Retype each line of the listing below, from the first through the one holding "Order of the", with no other lines.
Records for the task section start
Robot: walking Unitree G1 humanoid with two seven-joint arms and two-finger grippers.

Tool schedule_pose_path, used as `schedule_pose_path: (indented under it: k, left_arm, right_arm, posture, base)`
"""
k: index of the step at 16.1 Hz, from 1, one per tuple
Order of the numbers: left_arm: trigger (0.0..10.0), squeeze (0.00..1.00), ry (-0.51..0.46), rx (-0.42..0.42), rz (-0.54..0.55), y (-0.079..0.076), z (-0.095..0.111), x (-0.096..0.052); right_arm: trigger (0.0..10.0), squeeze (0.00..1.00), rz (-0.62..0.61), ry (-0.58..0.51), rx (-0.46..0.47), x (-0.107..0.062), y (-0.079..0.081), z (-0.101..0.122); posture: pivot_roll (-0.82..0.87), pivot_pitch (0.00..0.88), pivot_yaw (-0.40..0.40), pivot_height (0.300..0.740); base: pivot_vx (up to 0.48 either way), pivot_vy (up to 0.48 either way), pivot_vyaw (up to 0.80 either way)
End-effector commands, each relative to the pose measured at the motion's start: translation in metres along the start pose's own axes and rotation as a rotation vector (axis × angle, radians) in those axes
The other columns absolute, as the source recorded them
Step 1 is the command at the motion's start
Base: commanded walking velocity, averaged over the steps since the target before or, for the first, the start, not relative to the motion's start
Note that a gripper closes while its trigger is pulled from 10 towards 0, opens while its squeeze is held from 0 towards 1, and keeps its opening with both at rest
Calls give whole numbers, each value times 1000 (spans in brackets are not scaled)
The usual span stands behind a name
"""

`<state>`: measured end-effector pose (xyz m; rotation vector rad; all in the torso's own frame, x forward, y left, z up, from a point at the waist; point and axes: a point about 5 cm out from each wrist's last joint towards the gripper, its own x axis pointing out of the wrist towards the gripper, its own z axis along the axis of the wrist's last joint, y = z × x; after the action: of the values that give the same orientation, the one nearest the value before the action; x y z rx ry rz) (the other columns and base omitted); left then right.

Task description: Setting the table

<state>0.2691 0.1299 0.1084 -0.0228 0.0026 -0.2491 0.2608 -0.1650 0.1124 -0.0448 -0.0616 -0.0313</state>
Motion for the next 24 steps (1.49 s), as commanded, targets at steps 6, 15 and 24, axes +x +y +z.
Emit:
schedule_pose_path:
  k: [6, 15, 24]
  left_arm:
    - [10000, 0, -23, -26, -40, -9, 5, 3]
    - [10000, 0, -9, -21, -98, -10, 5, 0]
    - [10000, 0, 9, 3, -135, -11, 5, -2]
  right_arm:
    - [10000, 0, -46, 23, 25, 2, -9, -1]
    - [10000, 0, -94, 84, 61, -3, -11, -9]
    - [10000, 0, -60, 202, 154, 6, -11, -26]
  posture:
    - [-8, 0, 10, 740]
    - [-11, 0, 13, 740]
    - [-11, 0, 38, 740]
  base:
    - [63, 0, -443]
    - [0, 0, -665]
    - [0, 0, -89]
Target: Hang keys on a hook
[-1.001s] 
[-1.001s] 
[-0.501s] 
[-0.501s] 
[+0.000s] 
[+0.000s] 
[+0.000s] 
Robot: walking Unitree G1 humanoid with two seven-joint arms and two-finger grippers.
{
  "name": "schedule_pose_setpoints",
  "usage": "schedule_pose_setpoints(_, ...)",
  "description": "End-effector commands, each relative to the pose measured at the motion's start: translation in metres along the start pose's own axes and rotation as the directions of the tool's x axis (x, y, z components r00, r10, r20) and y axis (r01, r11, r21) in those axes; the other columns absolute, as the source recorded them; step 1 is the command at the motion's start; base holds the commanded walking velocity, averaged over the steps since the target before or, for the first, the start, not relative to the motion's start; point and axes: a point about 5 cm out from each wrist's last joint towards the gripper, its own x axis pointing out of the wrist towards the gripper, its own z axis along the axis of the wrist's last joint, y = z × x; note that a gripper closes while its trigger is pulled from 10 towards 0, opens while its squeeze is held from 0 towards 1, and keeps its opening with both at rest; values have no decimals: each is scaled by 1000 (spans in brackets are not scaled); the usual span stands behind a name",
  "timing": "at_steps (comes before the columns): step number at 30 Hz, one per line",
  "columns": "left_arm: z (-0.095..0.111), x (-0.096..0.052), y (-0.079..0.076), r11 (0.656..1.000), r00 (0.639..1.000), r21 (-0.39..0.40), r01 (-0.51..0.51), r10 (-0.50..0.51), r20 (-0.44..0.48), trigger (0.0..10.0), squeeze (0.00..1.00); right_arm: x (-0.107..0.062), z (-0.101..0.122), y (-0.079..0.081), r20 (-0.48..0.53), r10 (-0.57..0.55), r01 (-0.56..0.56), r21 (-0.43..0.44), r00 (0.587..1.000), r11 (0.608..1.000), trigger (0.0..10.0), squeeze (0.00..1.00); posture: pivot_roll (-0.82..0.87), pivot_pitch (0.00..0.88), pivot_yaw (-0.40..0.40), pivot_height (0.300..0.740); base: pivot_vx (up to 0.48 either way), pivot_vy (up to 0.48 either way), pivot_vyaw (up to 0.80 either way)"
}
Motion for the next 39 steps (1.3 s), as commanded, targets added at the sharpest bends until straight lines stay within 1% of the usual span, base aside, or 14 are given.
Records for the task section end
=== Exercise response ===
Robot: walking Unitree G1 humanoid with two seven-joint arms and two-finger grippers.

Tool schedule_pose_path, used as `schedule_pose_path: (indented under it: k, left_arm, right_arm, posture, base)`
"""
k: index of the step at 16.1 Hz, from 1, one per tuple
Order of the numbers: left_arm: trigger (0.0..10.0), squeeze (0.00..1.00), ry (-0.51..0.46), rx (-0.42..0.42), rz (-0.54..0.55), y (-0.079..0.076), z (-0.095..0.111), x (-0.096..0.052); right_arm: trigger (0.0..10.0), squeeze (0.00..1.00), rz (-0.62..0.61), ry (-0.58..0.51), rx (-0.46..0.47), x (-0.107..0.062), y (-0.079..0.081), z (-0.101..0.122); posture: pivot_roll (-0.82..0.87), pivot_pitch (0.00..0.88), pivot_yaw (-0.40..0.40), pivot_height (0.300..0.740); base: pivot_vx (up to 0.48 either way), pivot_vy (up to 0.48 either way), pivot_vyaw (up to 0.80 either way)

This is the complete output.